The disturbing implications of the Shoaib-Ayesha marriage don’t stop here. The talaqnama negotiated between Shoaib and the Siddiqui family may have freed Ayesha from the unenviable status of a deserted wife and put an end to all criminal proceedings but the speed with which it was concluded is ominous. It suggests that the prescribed waiting period between the first two talaqs and the final divorce is largely illusory and can be circumvented according to convenience. In view of earlier rulings by Indian Muslim clerics that a peremptory triple talaq is valid even if the husband is either drunk or in a rage, the sanctioned fast-track divorce of a celebrity is certain to become a precedent, just as the telephone talaq by Chand Mohammed to Fiza in Chandigarh last year gave ideas to many.
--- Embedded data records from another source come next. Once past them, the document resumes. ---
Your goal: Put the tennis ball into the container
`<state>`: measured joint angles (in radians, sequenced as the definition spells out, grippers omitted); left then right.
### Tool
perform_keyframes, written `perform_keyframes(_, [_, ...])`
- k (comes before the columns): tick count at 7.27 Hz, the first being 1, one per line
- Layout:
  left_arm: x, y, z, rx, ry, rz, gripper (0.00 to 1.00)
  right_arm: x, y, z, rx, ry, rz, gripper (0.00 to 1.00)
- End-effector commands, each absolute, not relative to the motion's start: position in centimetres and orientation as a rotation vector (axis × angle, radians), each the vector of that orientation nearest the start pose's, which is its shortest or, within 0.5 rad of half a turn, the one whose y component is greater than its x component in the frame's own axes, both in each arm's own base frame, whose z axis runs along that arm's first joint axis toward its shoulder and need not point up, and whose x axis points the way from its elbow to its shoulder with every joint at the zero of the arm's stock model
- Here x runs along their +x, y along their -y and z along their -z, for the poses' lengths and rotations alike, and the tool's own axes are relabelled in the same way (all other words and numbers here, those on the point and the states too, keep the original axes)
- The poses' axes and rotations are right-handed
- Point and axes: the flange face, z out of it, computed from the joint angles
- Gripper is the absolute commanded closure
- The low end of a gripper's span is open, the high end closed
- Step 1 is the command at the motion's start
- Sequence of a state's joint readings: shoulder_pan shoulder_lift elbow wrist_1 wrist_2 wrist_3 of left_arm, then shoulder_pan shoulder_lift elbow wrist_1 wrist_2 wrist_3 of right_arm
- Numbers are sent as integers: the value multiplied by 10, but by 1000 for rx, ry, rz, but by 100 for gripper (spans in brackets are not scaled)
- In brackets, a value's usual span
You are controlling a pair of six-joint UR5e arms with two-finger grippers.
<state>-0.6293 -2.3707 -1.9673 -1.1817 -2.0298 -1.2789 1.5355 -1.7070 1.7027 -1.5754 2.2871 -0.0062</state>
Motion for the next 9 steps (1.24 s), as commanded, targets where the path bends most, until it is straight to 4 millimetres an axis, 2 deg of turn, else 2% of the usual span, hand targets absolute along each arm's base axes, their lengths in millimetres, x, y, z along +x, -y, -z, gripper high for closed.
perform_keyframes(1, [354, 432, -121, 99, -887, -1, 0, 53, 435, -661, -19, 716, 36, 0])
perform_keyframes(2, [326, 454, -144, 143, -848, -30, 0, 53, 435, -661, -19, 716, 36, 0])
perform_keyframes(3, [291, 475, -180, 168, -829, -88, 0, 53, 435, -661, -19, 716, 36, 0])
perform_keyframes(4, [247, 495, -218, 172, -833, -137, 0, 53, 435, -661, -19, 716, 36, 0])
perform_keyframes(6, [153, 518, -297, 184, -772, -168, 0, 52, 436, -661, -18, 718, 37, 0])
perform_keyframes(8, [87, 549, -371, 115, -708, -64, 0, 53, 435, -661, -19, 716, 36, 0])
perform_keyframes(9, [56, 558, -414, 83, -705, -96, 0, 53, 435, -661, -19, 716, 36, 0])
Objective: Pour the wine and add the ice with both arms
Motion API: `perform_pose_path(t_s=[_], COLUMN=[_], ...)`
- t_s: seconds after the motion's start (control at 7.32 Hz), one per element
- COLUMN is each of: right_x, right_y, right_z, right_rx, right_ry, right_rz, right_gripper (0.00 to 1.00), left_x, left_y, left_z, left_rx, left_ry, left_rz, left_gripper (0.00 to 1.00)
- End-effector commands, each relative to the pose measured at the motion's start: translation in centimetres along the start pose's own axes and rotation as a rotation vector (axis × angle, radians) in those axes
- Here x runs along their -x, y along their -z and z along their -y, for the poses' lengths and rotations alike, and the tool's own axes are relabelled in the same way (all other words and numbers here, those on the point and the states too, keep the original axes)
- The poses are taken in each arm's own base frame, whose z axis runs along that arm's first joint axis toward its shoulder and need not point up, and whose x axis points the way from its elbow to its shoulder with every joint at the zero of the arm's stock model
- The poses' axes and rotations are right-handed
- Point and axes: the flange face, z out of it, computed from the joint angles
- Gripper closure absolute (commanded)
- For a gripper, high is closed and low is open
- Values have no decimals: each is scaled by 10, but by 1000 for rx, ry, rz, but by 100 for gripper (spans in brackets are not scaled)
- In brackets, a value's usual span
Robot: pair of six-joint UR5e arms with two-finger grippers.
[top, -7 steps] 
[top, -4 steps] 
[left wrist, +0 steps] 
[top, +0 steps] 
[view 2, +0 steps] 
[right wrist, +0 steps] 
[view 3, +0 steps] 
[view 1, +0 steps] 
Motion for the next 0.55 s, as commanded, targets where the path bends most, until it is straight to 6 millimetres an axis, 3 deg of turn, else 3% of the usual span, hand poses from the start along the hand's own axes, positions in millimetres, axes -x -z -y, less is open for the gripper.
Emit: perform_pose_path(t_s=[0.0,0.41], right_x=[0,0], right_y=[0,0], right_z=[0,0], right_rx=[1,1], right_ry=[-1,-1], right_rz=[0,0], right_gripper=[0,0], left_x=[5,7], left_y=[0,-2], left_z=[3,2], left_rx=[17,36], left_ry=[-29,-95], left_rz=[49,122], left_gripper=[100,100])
It may interest Indians to note that Shoaib wouldn’t have been able to secure such a speedy divorce in Islamic Pakistan. Ayub Khan’s Muslim Family Law Ordinance, 1961, set out a 90-day timetable, including written notice and a formal hearing by an Arbitration Council, as the procedure for divorce. Even polygamy, a step Shoaib implicitly contemplated, involves cumbersome procedures in Pakistan, the violation of which could lead to imprisonment; in India, he could have had up to four wives quite casually.
Untainted by Zia-ul Haq’s subsequent tweaking and some perverse court judgments, Pakistan has relatively more equitable laws governing Muslim marriages and divorce. In India, as the Shoaib-Ayesha tangle has so vividly demonstrated, Muslim personal laws are an unregulated open market, prone to arbitrariness, theological hair-splitting, expediency and social pressures. The shifts in social consciousness and perceptions of justice that have accompanied economic growth, women’s empowerment and globalization are insufficiently reflected in India’s patchy Anglo-Mohammedan law.
The bizarre Shoaib-Ayesha face-off was a legal farce and a national disgrace. In its elusive quest for a consensus, India can’t afford to shelve personal law reform indefinitely.